Quien aviva ese sentimiento de figuración en el ser humano es la mujer (la esposa o la mamá). En pocas palabras, Jesús les dijo que Él no había prometido ningún ascenso, lo que prometió es que seamos siervos como Él lo fue. Jesús no se humilló hasta lo más bajo para Él mismo exaltarse hasta lo sumo. Él lo que hizo fue tomar forma de ciervo, hecho semejante a los hombres y fue el Padre quien lo exaltó. Dice la Biblia que la paga del pecado es la muerte; Jesús se tomó el riesgo de venir a servirnos, so pena de pecar y si Él hubiese llegado a pecar, que fue un riesgo grandísimo porque fue tentado en todo, ¿qué le pasa a la Trinidad? ¡La acaba! Mire el riesgo que Jesús tomó al venir por nosotros, que Él prefirió sacrificar a la Trinidad por ti que estar en el cielo sin ti.

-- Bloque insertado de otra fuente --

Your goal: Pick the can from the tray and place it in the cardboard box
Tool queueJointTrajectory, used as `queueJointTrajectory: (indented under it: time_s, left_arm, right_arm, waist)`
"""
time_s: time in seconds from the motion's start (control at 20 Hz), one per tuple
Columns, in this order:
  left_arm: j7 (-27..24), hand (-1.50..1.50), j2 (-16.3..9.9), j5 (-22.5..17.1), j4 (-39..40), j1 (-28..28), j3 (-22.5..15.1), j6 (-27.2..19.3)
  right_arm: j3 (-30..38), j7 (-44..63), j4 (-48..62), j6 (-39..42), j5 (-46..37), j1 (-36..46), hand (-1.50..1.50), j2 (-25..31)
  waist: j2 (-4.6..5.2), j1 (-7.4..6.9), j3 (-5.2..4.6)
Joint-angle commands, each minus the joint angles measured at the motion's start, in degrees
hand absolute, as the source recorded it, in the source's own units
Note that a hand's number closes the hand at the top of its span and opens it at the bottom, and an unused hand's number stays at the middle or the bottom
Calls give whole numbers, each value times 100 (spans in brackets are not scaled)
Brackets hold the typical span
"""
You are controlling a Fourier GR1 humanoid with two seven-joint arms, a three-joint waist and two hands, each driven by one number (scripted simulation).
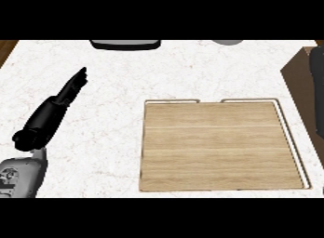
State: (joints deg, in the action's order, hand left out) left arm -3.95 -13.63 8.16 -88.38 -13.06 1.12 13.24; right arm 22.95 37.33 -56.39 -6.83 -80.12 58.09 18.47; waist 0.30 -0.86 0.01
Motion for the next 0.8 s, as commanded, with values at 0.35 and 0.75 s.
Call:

Pero hoy se quiere lo contrario, ¡no! Lo que debemos hacer es servir, alegrarnos con lo que el Señor nos ha dado, seguir los pasos de Jesús humildemente, dejar que Él nos use pero dejar que quien nos eleve también sea Él. Dios nunca te llama a grandes cosas de entrada, sino primero a cosas pequeñas. Nunca pierdas el corazón de siervo, a ti nadie te prometió tronos. Ya la salvación es suficiente, frente a tantas cosas malas que hicimos en el pasado. Hay gente con dones, talentos, posiciones en el Cuerpo de Cristo, pero no necesitamos títulos para servir. Jesús no sirvió para engrandecerse, fue el Padre quien lo exaltó a lo sumo. Dios no te tiene que pagar nada, Él te pagó todo con Su sangre. Todo lo que tú hagas es por gratitud, misericordia y gracia.

La historia de Simón, el mago nos enseña que la amargura no viene de las ofensas sino de la falta de reconocimiento. A Simón, el mago, nadie lo ofendió ni lo insultó, lo que le dolió fue que le quitaron la falta de reconocimiento. Ni hablar de Esaú, por quien Jacob ha sido mal juzgado; fue Esaú quien no valoró la bendición de la primogenitura. Nunca deseches a un hombre justo por la acusación de un villano.

En este mundo en el que todos quieren figurar, sean como Jesús: Se humilló y tomó forma de ciervo. Y Él no pensó “¡uy, me van a dar el trono!”, ¡Él dejó el trono por ti! Se arriesgó a dejar la eternidad. Yo me pregunto: ¿Hoy cuántos se van a arriesgar a servir? Así sea que sirvan hasta que Cristo venga sin ser reconocidos, elogiados y sin que le den las gracias. Es que servimos es para los cielos, no para la Tierra.

¡Cómo se ha perdido la esencia cristiana! Ya las enseñanzas de la Iglesia moderna no son como las de antes. Que en este tiempo nos ayude a volver a tener un corazón de siervo, que tanta falta nos hace. Que el orgullo, el autonombramiento y la autoexaltación dejen de dividir tantos ministerios. No te exaltes, deja que Dios te exalte cuando sea el tiempo.

Volvamos a la senda antigua de ser humildes delante de Dios y que el glamour del ministerio no sea nada. Entre más lejos llegues, sé más humilde.